## [DIRECTIONS FOR THIS TASK]
Read through the data and report every line in which the word "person" occurs.

Stored dataset items:
################
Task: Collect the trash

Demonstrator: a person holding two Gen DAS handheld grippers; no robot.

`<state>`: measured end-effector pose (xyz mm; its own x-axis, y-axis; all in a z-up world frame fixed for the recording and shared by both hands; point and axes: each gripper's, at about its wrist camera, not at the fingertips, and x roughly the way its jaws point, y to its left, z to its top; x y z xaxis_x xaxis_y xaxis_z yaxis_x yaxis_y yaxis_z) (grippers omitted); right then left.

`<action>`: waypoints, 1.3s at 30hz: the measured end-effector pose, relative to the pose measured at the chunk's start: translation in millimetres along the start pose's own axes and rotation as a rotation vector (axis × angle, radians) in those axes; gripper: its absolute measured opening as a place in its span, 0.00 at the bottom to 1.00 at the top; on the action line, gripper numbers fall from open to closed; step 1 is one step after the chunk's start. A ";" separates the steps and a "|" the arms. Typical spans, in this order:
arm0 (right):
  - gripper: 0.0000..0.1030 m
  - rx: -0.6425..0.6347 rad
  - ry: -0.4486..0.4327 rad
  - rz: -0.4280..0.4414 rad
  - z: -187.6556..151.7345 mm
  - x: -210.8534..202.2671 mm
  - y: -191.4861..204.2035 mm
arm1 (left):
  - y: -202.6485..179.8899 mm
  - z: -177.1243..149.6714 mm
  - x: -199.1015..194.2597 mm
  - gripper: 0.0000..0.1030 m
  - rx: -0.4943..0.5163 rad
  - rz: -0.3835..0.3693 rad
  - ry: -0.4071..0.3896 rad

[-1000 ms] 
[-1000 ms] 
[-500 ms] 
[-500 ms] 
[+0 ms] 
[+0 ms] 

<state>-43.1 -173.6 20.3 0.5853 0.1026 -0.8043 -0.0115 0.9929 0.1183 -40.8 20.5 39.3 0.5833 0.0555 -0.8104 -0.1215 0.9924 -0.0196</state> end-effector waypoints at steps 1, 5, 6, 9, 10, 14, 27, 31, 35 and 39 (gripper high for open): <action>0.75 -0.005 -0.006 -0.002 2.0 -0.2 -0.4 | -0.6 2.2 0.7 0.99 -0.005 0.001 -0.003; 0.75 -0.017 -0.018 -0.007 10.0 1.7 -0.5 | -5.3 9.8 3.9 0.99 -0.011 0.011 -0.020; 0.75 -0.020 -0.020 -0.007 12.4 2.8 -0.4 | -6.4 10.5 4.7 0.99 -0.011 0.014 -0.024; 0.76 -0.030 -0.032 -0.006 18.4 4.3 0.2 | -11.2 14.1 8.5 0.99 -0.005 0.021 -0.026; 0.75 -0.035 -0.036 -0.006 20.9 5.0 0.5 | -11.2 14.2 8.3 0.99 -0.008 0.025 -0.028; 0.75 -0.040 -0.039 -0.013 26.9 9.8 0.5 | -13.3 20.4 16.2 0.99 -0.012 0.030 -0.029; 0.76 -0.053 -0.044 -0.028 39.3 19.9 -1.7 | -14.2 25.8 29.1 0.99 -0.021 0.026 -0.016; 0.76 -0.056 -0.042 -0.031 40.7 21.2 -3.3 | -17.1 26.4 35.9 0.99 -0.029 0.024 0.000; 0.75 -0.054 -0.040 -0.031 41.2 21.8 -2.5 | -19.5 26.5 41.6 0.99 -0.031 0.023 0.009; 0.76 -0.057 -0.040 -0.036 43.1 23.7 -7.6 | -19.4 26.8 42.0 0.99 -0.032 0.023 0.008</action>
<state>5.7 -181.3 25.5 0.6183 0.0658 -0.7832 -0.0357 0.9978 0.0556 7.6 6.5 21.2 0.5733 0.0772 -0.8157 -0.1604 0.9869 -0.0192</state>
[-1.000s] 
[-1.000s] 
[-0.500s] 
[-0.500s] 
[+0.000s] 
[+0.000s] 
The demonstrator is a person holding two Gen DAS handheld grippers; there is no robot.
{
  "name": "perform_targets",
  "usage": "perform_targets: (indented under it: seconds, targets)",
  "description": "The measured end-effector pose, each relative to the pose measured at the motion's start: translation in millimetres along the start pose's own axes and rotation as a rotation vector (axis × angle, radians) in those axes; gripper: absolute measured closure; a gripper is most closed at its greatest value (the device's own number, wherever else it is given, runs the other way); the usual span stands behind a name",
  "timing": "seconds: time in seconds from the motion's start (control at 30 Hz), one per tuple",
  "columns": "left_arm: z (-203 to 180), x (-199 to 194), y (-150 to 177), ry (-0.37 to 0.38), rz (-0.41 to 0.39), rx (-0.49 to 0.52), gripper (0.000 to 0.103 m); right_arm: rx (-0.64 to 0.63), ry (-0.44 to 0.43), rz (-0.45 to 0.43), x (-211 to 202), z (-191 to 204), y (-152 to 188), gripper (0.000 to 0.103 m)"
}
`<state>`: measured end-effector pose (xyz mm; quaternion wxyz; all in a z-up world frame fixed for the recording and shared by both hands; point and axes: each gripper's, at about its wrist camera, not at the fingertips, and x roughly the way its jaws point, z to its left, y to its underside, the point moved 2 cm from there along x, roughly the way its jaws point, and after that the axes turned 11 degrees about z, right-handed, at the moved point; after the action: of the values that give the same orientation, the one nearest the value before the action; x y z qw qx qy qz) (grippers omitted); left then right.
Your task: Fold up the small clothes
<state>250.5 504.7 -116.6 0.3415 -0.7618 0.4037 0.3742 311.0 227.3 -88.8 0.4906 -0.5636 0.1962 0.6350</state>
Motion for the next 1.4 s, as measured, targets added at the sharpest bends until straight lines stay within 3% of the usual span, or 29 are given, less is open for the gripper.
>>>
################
## [RESULT BELOW]
Demonstrator: a person holding two Gen DAS handheld grippers; no robot.
The demonstrator is a person holding two Gen DAS handheld grippers; there is no robot.

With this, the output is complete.